> **BRIEF**: Practice item. Set the material below down again exactly, with no pictures.

++++

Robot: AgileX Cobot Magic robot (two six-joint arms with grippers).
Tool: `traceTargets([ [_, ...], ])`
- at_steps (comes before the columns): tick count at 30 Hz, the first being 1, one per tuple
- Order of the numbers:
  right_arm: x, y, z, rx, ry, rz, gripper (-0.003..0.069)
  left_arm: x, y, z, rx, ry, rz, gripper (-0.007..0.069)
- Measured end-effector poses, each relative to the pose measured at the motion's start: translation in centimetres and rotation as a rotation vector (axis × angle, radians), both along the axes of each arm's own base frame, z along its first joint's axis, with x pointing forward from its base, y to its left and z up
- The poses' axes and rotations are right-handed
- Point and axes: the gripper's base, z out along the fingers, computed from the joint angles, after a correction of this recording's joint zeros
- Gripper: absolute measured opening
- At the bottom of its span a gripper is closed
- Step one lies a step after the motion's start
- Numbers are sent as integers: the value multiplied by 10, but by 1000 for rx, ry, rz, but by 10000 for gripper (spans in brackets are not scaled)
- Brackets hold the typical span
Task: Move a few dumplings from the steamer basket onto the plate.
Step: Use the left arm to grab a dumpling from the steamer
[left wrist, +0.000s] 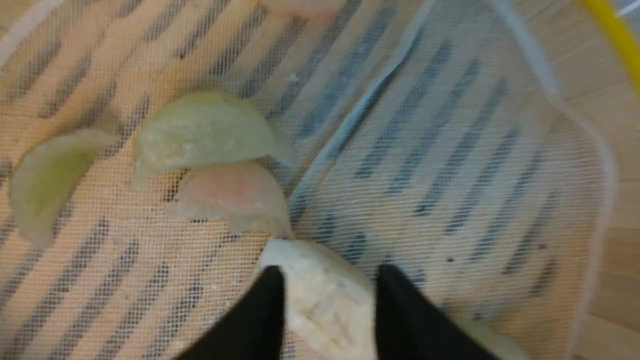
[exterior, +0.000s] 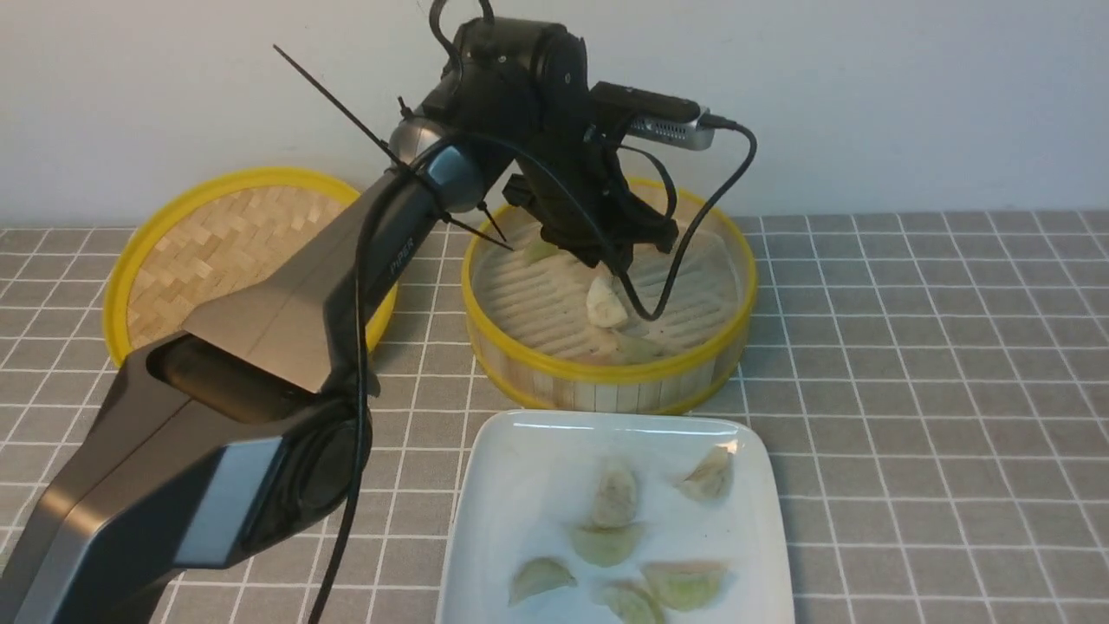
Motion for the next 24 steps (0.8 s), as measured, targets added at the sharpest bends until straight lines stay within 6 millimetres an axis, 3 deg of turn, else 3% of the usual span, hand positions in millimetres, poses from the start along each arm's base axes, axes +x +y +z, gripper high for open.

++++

> **WRITTEN SOLUTION**:
Robot: AgileX Cobot Magic robot (two six-joint arms with grippers).
Tool: `traceTargets([ [_, ...], ])`
- at_steps (comes before the columns): tick count at 30 Hz, the first being 1, one per tuple
- Order of the numbers:
  right_arm: x, y, z, rx, ry, rz, gripper (-0.003..0.069)
  left_arm: x, y, z, rx, ry, rz, gripper (-0.007..0.069)
- Measured end-effector poses, each relative to the pose measured at the motion's start: translation in centimetres and rotation as a rotation vector (axis × angle, radians), both along the axes of each arm's own base frame, z along its first joint's axis, with x pointing forward from its base, y to its left and z up
- The poses' axes and rotations are right-handed
- Point and axes: the gripper's base, z out along the fingers, computed from the joint angles, after a correction of this recording's joint zeros
- Gripper: absolute measured opening
- At the bottom of its span a gripper is closed
- Step one lies a step after the motion's start
- Numbers are sent as integers: the value multiplied by 10, but by 1000 for rx, ry, rz, but by 10000 for gripper (spans in brackets are not scaled)
- Brackets hold the typical span
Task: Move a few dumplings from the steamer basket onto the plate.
Step: Use the left arm to grab a dumpling from the steamer
[left wrist, +0.000s] 
[exterior, +0.000s] 
Motion for the next 24 steps (0.8 s), as measured, targets added at the sharpest bends until straight lines stay within 6 millimetres an axis, 3 deg of turn, else 3% of the usual span, hand positions in millimetres, poses from the start along each arm's base axes, axes +x +y +z, gripper high for open.

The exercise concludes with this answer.